Tuesday, 20 August 2013

Open Sesame?

I'm sure we all know what this is. I have several in my pocket.

Until yesterday, one very like it opened my office door. Then some people came round and replaced it with an electronic card access system. You touch the door with your ID card and it opens. 


Or rather, it will open at some unspecified point in the future. Rather bafflingly, we weren't told that this was going to happen, and the cards haven't been activated. Right now, there are some very annoyed porters puffing and panting their way around the building as they get called to open the doors. Once in, we either have to urinate in the filing cabinets, leave the doors wide open while we visit the lavatories, or call in the porters to open the doors again every time we leave the room, because they lock automatically when the doors close. 

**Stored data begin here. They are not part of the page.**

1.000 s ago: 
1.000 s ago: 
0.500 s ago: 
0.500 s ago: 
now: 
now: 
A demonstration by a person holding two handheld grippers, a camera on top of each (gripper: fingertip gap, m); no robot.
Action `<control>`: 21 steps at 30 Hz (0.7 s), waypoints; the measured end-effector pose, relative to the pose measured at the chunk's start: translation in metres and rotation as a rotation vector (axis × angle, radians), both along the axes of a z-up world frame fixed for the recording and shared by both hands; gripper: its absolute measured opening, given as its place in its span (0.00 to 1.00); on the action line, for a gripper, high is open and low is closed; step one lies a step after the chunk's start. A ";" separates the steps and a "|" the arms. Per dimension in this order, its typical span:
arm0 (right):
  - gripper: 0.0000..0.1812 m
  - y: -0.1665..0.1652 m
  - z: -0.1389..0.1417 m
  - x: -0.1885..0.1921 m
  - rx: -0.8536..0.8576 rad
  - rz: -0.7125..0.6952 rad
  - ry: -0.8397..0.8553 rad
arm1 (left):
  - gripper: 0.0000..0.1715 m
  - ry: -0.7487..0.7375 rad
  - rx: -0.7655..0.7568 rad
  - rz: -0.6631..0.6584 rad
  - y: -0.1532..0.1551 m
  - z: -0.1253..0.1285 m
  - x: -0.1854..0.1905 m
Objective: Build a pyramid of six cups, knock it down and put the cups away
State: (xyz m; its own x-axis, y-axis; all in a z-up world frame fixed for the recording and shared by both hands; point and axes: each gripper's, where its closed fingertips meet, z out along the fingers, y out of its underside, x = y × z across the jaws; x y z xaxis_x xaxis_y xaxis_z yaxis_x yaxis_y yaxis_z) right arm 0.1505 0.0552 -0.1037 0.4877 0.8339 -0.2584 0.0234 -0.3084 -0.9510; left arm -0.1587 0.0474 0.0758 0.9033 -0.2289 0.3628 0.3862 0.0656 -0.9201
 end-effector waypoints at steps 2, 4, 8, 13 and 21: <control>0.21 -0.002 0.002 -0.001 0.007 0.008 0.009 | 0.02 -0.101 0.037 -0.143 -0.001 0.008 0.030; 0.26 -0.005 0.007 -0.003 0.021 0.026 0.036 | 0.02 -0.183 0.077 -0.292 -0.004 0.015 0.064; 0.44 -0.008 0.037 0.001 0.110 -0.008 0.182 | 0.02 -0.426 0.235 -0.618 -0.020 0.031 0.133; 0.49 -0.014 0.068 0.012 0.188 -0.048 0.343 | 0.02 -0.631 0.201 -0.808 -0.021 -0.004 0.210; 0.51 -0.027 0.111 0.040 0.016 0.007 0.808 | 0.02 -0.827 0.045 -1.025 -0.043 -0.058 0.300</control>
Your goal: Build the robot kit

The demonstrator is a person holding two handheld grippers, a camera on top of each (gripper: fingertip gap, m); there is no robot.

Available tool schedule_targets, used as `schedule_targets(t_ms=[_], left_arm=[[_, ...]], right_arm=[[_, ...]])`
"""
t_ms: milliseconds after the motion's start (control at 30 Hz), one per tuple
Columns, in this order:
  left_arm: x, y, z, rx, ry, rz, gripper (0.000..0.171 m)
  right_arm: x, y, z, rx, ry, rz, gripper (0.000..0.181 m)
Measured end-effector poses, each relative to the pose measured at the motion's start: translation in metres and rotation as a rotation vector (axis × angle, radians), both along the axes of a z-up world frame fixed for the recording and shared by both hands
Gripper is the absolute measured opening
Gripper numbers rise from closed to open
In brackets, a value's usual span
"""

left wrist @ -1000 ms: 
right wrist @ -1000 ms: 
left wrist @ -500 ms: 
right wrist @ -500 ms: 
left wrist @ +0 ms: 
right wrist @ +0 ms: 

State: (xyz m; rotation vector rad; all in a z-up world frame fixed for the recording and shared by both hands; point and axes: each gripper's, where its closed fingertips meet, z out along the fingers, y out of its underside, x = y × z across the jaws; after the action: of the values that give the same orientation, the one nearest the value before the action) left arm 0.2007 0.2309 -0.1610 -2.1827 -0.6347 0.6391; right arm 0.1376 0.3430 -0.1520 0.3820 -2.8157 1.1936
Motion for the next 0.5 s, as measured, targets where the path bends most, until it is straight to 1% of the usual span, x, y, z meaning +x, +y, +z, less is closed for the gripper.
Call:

So that's the short-term problem. But it led me to wonder about the long-term aspects. For instance: when we had physical keys, our ID cards functioned as little more than library cards. If I lost it, I could still get into my office and carry on as normal. If I lose or leave behind my ID card now, I won't get onto campus and won't be able to access my work materials. Even worse than that is the security aspect. No doubt whoever sold the university this system claimed that it's more secure. Actually, it isn't. If I lost my office key, the finder had no way of knowing which door it opened. There are no clues on the key at all. If someone finds my ID card, they can get through all the security points, easily look up my room number and ransack the place without any problems at all. Being electronic devices with a master access port, they've already been cracked. With a physical key, you'd get a bit suspicious of someone fiddling around with the lock, but a cracked e-system wouldn't take any longer than opening it legitimately. So I'm actually less secure. 

Oh yes: these locks are networked. Presumably this means they can lock us out of our offices if we're rude about management or something, but it also means that a power cut or a Windows crash (unheard of, I know) on the server will lock out – or in – every single person on campus. One melted motherboard and we're all incarcerated. 

It's also an antisocial system. Because the doors lock whenever they're closed, we won't be able to breeze in and out of each others' offices to drop off an essay, fire off a quick question or have a moan. We'll have to knock. And wait. Then the person required will have to get up and open the door for us and we'll feel bad for disturbing them. (Then again, nobody can see my desk from the door: I can pretend to be out for ever).

Additionally, these card access systems are battery operated. At some point, the batteries will run out. Then the maintenance people have to come up, use their master key to open the door, dismantle the mechanism, replace the batteries and leave again: as opposed to the maintenance-free key system that has operated for more than two thousand years without requiring electrical assistance. Apart from the hassle, I don't quite understand why in a society which really needs to cut down on energy consumption, we'd replace a no-power system with a powered one. 

So in summary, we've replaced a simple, secure and efficient concept (keys) with an unsafe and inefficient one. This, I submit, is an admittedly minor case of two things: Being Too Clever For Your Own Good and Falling For The Attractions Of Shiny Things Being Dangled In Front Of You By Corporate Sales Reps Because It Makes You Look Modern. I can't think that there was a problem with staff members having keys to locks: the technology has endured for a remarkably long time because it simply works

Unless you're a conspiracy theorist. Keys are dumb: they don't tell anyone anything. These cards work via RFID. The networked system logs each and every use. So now they have a register of my presence in the office and a crude guide to how often I'm at work and where I go on campus. As the government says, only people with something to hide need worry, but I confess to finding this sinister. There's no need to collect this data: but once it's collectable, it'll be used. So what seemed like a simple technical innovation is both a profound power-shift and a major social change. 

Or am I just a Luddite? (Actually, I have a lot of sympathy for those misunderstood people). I must confess to liking physical controls: buttons, switches and other manual interfaces. This little example worries me that overcomplication alienates us a little more, and rather pointlessly, from the real world for no obvious gain. 

4 comments:

Unknown said...

And there are other issues. At least you've received an ID card - try a straw poll among your Associate Lecturer colleagues.

http://wadingtreacle.wordpress.com/2013/02/25/security/

The Plashing Vole said...

I remember enjoying that piece. Here too we loan ID cards to hourly-paid colleagues so they can get in to the library, through the doors and for photocopying.

Grumpy Bob said...

Our ID/swipe cards appear to be used to record when and where they are used, judging from one phone call I had asking me to go back and properly shut a door I'd just come through. At least we still have real keys for offices.

Anonymous said...

The main reason to deploy security passes over physical keys is for accountability under compliance. Keys are rarely kept on their own, they are with other keys and information - there is no way to manage that loss without changing the lock(s) concerned. Security passes should be ID-void and not contain any reference to individual or company name - they can be disabled immediately, and replacements can be issued by your security team straight away. Passes facilitate an audit trail, keys do not - that's it.